§ Action item
Go over the entries and report the lines where the word "appreciate" occurs.

[Stored data entries]
Start of Block

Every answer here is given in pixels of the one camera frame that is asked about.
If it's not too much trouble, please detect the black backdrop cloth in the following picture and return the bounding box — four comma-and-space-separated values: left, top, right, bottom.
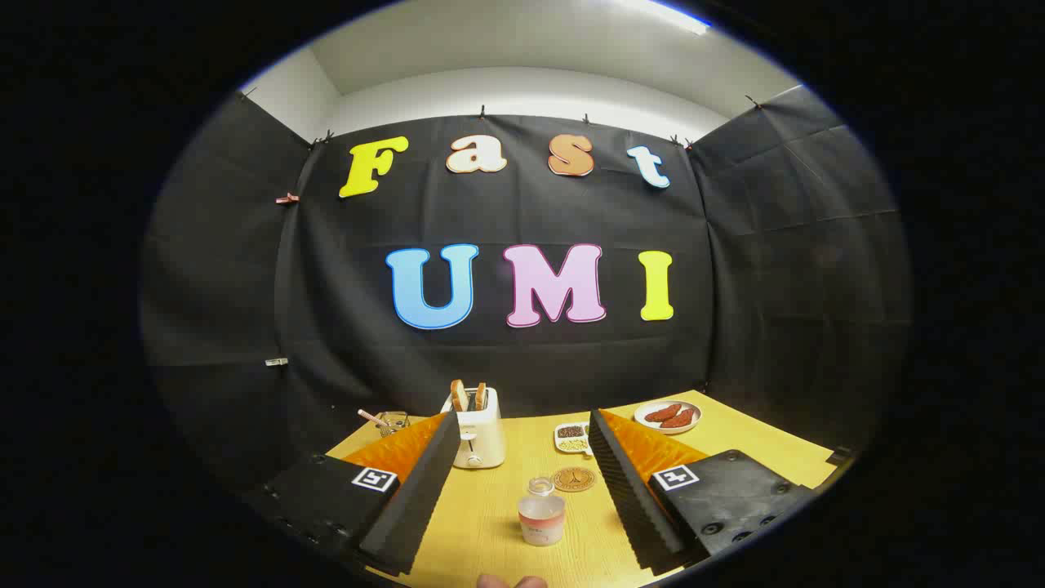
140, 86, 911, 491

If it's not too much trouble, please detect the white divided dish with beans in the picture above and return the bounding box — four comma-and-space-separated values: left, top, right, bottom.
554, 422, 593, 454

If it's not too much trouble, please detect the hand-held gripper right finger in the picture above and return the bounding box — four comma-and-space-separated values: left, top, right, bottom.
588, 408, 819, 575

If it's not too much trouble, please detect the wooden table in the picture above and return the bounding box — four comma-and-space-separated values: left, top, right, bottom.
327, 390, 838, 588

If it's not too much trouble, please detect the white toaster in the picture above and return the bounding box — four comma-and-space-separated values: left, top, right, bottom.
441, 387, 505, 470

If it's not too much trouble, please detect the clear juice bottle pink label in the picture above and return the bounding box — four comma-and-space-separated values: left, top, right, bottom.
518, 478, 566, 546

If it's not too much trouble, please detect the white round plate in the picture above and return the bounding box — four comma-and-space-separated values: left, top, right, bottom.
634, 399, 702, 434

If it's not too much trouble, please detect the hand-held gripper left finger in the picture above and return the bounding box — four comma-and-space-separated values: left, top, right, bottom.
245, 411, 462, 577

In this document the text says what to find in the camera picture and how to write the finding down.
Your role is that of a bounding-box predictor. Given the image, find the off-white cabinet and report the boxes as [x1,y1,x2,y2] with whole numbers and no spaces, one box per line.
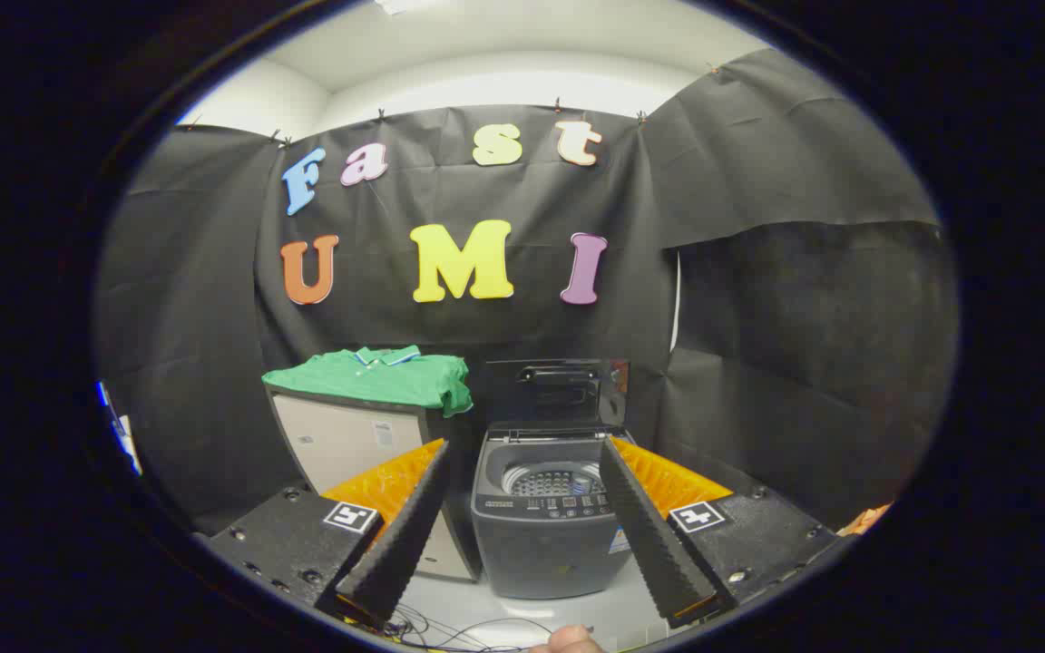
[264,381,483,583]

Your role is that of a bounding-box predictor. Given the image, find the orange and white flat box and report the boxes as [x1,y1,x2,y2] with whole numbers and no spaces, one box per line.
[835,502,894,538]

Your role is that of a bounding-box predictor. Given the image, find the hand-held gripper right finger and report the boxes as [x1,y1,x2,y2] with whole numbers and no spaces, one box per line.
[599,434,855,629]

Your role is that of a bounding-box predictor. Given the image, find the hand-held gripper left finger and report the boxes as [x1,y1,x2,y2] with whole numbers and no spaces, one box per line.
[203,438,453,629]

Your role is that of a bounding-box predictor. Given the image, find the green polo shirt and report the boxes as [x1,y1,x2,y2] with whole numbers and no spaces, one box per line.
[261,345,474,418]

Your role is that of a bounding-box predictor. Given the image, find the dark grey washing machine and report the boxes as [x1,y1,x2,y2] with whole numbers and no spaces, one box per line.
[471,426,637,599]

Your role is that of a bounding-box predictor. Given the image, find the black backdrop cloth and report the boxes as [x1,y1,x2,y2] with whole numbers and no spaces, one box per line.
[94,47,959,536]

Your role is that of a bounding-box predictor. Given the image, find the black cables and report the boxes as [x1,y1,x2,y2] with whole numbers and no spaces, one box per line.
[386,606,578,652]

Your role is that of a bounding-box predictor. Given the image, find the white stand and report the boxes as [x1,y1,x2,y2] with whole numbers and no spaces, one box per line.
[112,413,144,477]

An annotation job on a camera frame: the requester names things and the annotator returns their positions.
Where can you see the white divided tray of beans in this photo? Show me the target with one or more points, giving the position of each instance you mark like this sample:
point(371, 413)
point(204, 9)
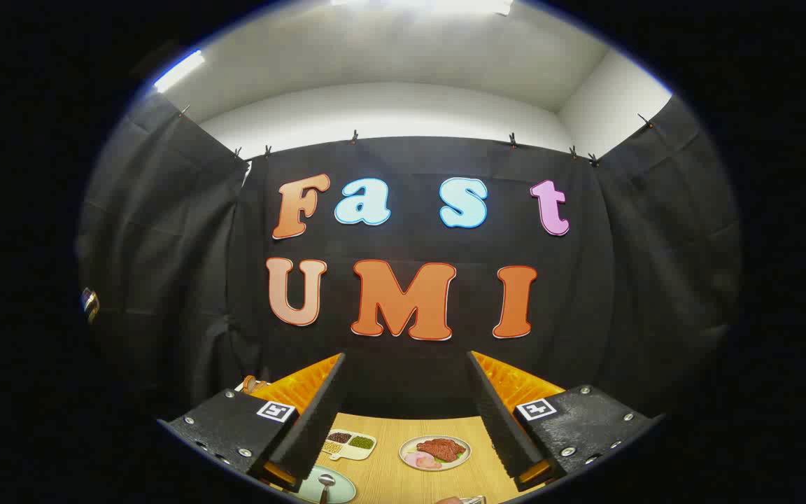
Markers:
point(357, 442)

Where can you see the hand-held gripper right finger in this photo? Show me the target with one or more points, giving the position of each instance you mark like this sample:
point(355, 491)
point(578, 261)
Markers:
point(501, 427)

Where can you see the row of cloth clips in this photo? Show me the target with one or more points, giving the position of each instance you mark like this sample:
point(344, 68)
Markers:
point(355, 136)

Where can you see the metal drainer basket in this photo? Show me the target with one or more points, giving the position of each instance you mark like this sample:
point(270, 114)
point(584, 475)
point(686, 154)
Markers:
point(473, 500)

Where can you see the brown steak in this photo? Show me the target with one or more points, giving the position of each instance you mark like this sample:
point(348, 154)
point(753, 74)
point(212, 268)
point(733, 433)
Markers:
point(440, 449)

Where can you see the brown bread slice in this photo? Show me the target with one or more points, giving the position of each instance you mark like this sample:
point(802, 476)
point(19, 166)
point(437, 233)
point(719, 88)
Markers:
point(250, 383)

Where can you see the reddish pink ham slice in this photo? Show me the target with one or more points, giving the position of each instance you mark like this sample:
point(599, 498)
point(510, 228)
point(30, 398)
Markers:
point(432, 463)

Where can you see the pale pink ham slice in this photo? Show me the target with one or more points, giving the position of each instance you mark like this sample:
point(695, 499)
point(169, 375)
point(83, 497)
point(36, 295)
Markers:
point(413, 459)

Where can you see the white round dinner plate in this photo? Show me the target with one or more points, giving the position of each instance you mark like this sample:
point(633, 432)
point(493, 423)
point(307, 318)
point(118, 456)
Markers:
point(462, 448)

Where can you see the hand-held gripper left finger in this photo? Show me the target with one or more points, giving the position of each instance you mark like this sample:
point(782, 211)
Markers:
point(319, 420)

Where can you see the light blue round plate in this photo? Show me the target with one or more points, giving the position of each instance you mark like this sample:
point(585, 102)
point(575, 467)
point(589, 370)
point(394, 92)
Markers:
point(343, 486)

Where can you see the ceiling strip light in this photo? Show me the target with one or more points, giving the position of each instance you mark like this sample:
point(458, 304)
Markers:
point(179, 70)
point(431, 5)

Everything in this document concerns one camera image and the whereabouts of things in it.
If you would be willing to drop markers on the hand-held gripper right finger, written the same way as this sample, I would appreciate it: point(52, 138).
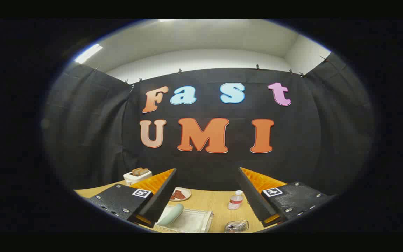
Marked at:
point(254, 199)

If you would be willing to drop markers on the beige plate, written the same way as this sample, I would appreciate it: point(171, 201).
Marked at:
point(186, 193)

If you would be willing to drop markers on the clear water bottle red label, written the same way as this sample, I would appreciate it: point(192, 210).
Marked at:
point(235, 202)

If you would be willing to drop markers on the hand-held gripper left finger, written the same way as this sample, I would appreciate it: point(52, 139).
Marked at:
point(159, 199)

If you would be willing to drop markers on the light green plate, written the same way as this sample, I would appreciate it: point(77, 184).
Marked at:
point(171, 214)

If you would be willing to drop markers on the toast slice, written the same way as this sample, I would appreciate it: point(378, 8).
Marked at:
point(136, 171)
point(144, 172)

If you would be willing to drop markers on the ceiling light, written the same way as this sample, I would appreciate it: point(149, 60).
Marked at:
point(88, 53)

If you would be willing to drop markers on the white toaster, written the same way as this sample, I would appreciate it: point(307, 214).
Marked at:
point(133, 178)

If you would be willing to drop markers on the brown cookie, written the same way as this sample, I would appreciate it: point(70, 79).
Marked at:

End of Block

§ Reply to the task
If you would be willing to drop markers on the hand-held gripper right finger, written the same way as this sample, I would appreciate it: point(52, 138).
If you would be willing to drop markers on the beige plate, written the same way as this sample, I would appreciate it: point(171, 201).
If you would be willing to drop markers on the clear water bottle red label, written the same way as this sample, I would appreciate it: point(192, 210).
If you would be willing to drop markers on the hand-held gripper left finger, written the same way as this sample, I would appreciate it: point(52, 139).
If you would be willing to drop markers on the light green plate, written the same way as this sample, I would appreciate it: point(77, 184).
If you would be willing to drop markers on the toast slice, written the same way as this sample, I would appreciate it: point(378, 8).
If you would be willing to drop markers on the ceiling light, written the same way as this sample, I would appreciate it: point(149, 60).
If you would be willing to drop markers on the white toaster, written the same way as this sample, I would appreciate it: point(307, 214).
If you would be willing to drop markers on the brown cookie, written the same way as this sample, I would appreciate it: point(70, 79).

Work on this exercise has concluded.